Some of them have been established as exceptions towards the end of the totalitarian regime, others are a product of a young generation of initiative people with new social vision.
One of these de-institutional architectures emerged in the coastal city of Varna during the totalitarian regime and still exists today. In the late 1970s, several geothermal wells were drilled in the city, bringing hot groundwater to the surface for public use. Since then the hot water is utilized as a resource for both recreation and heating. One of the boreholes is on the Coastal Promenade - it heats the nearby Palace of Culture and Sports and the Nikola Yonkov Vaptsarov Naval School and is then returned to the sea for discharge. Thus, in 1979, a 350 mm diameter pipe appeared in the central part of the Coastal Promenade, pouring out 57°C water onto the rocky Officerski Beach. A group of enthusiasts saw potential in the infrastructural facility, scattered beach stones around its discharge pipe and formed a small hot water pit where they "soaked like buffaloes" (Fig. 5).
The site brought together a community of regular visitors. One of them, a docker at the harbor, used a service forklift to shape the basin as a natural stone pool 7-8 m in diameter in which about 20 people could already gather. "The Pit" or "The Hot Water" as the informal pool has become known, was used for spa treatments, conversations and quiet parties under the cover of the steam from the hot water. It was kept clean and quiet to avoid conflict with the totalitarian regime's law enforcement. It remained so until the fall of the Iron Curtain.
The Pit acquired a strong social function in the 1990s. Political, banking and grain crises of this period created marginal communities that used the pool as the only place to maintain hygiene. At the end of the 1990s, The Pit social value was recognized by private patrons and the municipality of Varna, which sponsored the building of a concrete pool in place of the stone one and equipped it with showers. It exists to this day (Fig. 6, 7).
Numerous rituals have define The Pit as de-institutional architecture that clearly stands out among the bars and restaurants of the Coastal Promenade. The freely accessible “spa” with hot underground and cold seawater is a primary activity. Conversations and parties are now popular, not secret activities. Temporary furnishings with benches, tables and chairs allow people to relax, read books and play chess, backgammon and cards in dry, comfortable surroundings. Visitors come from all walks of life - young and old, working and retired, poor and rich, unschooled and well-educated, locals and tourists. Routine maintenance activities are shared by a regular group of visitors – an informal friendly collective for whom the pool has no commercial alternative. The Pit is emptied and cleaned weekly with a power washer, brushes and detergents. Finances or materials are collected when necessary to replace broken showers and changing rooms. Patrons from the country and abroad continue to donate for the maintenance of the pool.

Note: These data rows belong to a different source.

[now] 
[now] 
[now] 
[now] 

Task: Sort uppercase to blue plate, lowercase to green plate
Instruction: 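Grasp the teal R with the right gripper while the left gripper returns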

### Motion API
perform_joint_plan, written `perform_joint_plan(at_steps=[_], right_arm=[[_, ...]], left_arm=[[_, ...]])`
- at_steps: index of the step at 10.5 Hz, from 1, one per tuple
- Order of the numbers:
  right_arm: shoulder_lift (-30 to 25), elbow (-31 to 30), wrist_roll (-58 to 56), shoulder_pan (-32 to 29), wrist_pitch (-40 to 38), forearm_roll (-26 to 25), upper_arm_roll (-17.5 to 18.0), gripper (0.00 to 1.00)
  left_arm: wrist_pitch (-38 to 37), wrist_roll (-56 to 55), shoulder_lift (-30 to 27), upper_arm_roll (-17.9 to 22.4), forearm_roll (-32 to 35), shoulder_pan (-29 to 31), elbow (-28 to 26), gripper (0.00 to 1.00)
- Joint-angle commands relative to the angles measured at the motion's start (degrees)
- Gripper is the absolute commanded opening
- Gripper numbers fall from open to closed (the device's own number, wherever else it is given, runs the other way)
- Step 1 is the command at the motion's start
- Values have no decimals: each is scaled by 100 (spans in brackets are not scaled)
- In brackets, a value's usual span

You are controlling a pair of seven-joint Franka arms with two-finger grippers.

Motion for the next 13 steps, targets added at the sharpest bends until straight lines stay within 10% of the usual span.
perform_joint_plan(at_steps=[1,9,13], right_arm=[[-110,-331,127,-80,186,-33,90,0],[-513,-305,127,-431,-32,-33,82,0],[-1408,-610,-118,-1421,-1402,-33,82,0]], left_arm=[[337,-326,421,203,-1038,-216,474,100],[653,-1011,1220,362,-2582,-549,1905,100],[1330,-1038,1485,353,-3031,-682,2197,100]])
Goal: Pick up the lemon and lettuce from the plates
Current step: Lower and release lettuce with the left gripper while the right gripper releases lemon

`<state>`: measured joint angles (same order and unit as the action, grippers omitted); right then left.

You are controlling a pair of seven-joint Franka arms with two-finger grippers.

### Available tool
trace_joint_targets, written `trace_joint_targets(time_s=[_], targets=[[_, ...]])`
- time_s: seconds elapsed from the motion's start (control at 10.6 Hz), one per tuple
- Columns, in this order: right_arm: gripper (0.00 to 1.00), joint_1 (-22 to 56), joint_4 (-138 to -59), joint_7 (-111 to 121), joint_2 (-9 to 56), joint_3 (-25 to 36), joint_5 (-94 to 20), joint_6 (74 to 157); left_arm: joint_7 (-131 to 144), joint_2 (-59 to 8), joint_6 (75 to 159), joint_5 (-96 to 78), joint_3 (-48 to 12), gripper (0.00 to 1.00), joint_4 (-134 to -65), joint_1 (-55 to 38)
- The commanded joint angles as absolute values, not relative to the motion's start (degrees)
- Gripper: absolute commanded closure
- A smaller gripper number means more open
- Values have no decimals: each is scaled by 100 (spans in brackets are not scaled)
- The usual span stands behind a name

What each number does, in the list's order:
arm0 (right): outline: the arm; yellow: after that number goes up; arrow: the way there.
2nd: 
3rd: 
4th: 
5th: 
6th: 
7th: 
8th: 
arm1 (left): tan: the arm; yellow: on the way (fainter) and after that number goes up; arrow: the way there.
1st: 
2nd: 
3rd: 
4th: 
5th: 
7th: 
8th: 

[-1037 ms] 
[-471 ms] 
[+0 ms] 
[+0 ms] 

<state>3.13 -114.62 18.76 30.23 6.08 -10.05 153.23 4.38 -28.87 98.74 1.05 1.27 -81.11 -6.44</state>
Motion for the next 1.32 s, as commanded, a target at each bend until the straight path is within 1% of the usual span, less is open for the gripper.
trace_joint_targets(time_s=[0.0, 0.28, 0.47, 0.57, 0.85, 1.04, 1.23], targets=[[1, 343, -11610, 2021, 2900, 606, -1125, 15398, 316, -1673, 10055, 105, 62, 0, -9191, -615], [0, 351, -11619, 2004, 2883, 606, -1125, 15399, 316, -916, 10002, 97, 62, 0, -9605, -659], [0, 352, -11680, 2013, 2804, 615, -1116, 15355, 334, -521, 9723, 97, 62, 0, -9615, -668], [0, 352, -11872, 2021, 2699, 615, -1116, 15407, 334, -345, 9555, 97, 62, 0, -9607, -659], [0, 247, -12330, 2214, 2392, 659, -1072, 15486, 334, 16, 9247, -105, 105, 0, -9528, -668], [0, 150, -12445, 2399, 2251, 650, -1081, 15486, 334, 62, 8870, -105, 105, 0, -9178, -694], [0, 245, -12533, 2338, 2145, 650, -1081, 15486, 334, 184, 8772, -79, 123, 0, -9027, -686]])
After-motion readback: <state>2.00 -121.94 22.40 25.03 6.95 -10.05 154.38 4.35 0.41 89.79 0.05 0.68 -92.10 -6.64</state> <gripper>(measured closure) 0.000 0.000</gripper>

Fig. 6 The Pit during the 1990s. / Fig. 7 The Pit in 2018. Both: photo © Filmuniversität Babelsberg / Johannes Greisle
NETWORKS OF BULGARIAN DE-INSITUTIONAL ARCHITECTURE
The Pit is part of a network of de-institutional architectures in Bulgaria that use shared resources for the common benefit. Shelters on the mountains like the Blue Arrow on Vitosha are such spaces for the climbing community. Peripheral beaches such as Karantinata in Varna host fishermen's bungalows who fish traditionally and train children in this vanishing craft. Meadows on the city outskirts and empty plots in their residential neighborhoods are sites for urban farming - for example, Sofia's neighborhoods are home to several collective gardening initiatives such as the Garden for Druzhba and the Shared Vegetable Garden. Abandoned buildings and infrastructure are spaces for the independent cultural, artistic and sporting community. We find these in most major cities in Bulgaria, such as Chitalnyata in Sofia, TAM and the Yantra beach in Veliko Tarnovo, and ReBonkers in Varna.